PROBLEM DESCRIPTION - How many lines of the data include the string "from"? State the number and nothing else.

■ ■ ■

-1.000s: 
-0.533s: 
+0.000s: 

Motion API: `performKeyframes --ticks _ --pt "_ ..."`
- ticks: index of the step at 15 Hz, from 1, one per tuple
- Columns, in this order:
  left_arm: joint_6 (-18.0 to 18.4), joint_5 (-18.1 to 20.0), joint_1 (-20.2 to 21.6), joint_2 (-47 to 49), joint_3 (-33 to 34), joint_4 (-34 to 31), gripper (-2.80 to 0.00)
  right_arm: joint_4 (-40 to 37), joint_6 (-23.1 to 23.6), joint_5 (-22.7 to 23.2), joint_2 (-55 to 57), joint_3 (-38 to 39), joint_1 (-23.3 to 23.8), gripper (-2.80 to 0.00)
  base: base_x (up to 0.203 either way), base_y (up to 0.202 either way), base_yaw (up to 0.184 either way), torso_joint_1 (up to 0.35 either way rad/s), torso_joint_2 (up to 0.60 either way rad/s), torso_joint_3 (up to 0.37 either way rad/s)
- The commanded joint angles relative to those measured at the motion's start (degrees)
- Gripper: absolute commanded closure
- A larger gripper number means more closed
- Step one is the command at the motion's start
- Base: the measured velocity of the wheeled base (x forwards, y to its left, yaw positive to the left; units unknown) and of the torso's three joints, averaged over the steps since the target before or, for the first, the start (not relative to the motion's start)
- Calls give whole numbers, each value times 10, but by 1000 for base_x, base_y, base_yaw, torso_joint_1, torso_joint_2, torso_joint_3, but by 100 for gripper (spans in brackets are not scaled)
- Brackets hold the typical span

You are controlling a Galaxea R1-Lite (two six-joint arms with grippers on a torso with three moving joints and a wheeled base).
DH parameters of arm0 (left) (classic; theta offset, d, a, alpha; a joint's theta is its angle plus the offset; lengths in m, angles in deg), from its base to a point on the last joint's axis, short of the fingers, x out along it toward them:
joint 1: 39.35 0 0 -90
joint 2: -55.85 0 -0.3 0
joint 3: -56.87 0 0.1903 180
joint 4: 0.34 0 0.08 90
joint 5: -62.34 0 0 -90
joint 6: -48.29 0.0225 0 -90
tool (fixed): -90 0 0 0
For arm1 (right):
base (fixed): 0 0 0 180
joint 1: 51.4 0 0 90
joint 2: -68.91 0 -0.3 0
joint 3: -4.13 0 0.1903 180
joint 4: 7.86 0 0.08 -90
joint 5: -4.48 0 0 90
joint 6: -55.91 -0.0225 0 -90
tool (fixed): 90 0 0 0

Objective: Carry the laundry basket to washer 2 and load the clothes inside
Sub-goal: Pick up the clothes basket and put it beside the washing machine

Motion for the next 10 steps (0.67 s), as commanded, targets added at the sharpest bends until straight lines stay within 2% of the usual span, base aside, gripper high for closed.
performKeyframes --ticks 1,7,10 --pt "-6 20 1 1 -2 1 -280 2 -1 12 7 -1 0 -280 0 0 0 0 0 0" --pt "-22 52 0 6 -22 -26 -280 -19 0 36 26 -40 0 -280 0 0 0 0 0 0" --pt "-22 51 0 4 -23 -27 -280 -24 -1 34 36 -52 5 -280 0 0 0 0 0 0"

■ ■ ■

EXERCISE RESULT - 2